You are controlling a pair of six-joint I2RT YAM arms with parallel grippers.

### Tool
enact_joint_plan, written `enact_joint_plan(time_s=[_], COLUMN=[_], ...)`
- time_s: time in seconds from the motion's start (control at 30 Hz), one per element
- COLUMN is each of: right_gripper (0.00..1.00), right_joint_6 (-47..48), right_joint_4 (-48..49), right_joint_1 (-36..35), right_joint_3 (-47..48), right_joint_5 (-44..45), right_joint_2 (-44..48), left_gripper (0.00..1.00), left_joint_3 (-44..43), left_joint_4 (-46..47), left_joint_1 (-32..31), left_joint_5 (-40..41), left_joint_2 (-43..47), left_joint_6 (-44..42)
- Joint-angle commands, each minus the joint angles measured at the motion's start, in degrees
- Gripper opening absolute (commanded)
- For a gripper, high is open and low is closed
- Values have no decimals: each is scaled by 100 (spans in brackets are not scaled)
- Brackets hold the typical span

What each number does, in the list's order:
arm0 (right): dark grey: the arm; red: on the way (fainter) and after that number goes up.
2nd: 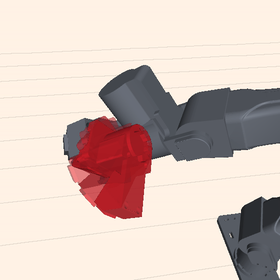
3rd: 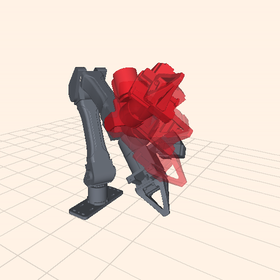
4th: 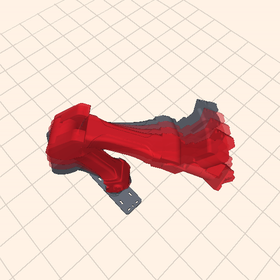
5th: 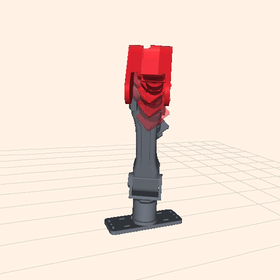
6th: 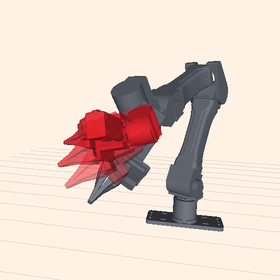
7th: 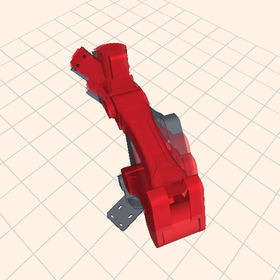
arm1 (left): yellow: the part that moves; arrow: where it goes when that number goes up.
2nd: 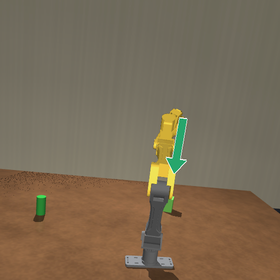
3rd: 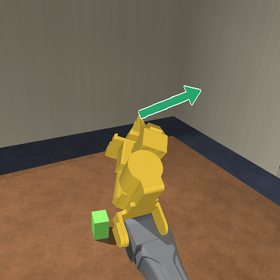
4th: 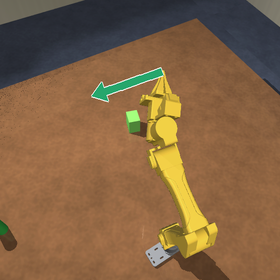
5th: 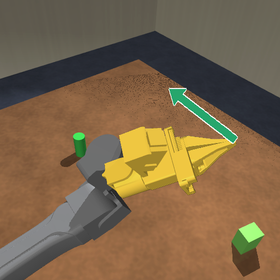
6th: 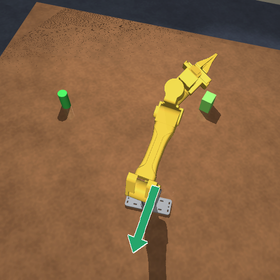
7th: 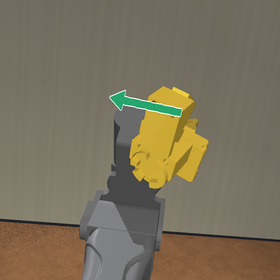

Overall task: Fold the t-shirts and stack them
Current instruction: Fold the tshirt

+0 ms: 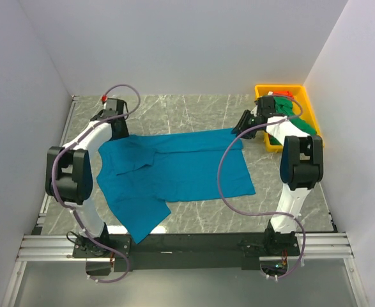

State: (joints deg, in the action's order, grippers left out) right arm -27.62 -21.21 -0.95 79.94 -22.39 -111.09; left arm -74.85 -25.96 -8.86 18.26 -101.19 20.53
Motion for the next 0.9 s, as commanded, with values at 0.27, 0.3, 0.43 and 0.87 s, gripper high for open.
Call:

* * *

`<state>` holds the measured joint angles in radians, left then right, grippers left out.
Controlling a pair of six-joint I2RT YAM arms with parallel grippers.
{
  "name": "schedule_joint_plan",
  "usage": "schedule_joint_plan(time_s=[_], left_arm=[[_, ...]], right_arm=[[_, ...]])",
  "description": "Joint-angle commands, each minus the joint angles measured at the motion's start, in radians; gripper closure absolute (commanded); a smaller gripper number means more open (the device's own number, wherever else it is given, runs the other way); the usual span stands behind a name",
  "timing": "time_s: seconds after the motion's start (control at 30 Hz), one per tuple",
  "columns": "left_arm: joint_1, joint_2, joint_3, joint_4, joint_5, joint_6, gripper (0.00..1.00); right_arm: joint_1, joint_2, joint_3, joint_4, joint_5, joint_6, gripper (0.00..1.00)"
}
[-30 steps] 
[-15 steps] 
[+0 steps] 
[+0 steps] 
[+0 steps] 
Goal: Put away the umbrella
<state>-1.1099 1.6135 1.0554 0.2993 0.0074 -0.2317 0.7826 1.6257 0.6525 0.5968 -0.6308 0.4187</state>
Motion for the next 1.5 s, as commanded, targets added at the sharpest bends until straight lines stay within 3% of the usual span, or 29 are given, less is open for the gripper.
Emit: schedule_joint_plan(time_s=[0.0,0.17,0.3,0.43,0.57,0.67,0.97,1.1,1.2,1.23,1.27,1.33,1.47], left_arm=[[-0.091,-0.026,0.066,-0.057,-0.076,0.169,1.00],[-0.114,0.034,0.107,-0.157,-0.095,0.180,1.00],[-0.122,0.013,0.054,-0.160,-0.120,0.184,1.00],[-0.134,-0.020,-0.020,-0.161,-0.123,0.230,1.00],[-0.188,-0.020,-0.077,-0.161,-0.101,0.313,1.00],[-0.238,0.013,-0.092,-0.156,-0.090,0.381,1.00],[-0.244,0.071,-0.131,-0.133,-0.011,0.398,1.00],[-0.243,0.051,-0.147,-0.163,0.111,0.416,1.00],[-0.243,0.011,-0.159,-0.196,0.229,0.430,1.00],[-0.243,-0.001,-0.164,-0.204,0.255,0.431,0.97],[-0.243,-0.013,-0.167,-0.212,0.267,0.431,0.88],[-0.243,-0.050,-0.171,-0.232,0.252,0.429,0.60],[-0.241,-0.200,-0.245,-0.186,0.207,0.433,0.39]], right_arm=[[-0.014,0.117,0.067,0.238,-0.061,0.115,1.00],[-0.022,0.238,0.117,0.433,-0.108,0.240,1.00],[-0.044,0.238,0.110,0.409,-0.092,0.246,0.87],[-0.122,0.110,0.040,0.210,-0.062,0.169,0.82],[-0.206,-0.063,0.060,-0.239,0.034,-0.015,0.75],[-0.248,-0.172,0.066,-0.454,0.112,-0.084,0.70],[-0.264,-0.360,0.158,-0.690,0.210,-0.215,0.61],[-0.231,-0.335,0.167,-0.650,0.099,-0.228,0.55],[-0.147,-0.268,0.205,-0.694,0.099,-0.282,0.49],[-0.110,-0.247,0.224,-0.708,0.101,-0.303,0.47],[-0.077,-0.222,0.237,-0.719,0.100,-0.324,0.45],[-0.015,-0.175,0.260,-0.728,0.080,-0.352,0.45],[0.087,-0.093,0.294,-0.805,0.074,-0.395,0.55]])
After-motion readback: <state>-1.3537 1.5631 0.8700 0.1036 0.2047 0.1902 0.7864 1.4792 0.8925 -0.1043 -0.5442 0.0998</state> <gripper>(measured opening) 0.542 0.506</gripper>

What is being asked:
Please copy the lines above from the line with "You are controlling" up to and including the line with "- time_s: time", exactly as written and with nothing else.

Problem solution:
You are controlling a pair of six-joint I2RT YAM arms with parallel grippers.

### Tool
enact_joint_plan, written `enact_joint_plan(time_s=[_], COLUMN=[_], ...)`
- time_s: time in seconds from the motion's start (control at 30 Hz), one per element

Nothing further is needed for the answer.